Not every day in your life is jam-packed with things to do. Some of your days are busy and some are relaxed. When you’re overloaded, you spend all your time on completing the targets you have.
But what do you do when you have breathing space? Are you using your time as well as you could?
In this article, we will talk about:
- The common ways people waste time on a calm day
- How to make the most of the less occupied days
- How people waste their free days
- How people waste the quiet days
- How to make your free time useful – 8 Tips
How people waste the quiet days
“Wait, all my days are busy. My life is very different,” you remark. If you are busy throughout the entire year, the reason lies among one of the 3 possibilities:
- You are the CEO of a Fortune 500 company
- You have poor prioritization skills
- You’re chasing too many goals
Even if you’re working in a role very high up the hierarchal ladder(top 0.5% of the world), you still have the choice to control how busy your typical day is.
For the rest of us, who form the majority, we have those days when work does not push us to the brim. Based on your organization, role, and line of business, the pattern of such days vary.

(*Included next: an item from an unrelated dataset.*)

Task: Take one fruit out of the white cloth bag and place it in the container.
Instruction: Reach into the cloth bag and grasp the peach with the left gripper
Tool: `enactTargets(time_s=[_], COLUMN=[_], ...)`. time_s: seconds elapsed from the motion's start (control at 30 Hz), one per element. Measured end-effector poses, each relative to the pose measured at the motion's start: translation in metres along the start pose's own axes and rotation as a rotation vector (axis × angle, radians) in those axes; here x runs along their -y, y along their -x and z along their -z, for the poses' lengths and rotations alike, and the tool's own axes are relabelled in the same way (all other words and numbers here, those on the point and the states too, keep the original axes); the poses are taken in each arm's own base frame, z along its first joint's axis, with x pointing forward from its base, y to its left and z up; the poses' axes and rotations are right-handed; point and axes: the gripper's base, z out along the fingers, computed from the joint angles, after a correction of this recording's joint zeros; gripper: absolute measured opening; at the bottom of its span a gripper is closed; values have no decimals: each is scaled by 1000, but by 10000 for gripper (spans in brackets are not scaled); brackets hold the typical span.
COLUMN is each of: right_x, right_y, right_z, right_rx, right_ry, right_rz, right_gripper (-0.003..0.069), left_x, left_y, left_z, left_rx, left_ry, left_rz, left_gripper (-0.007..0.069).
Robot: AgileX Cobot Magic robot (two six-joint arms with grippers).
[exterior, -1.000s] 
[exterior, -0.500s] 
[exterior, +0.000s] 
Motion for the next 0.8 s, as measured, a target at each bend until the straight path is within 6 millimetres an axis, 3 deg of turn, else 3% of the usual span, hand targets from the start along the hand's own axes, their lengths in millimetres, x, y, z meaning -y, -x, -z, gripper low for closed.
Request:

For some professions, a few days in a month are less demanding than the others. For example, if you’re working in banking or finance, you have a lot more work to finish during the last few days of the month.
Some careers have different workloads on different days of the week. For example, if you’re into customer support, your Mondays will keep you at the edge of your seat compared to a relaxed Friday.
Many businesses have a cyclical calendar year where a few months are less busy compared to the others. For example, if you’re selling office equipment and furniture, your sales and workload will dip during Christmas or any other holiday. If you’re into the travel business, the story is precisely the opposite.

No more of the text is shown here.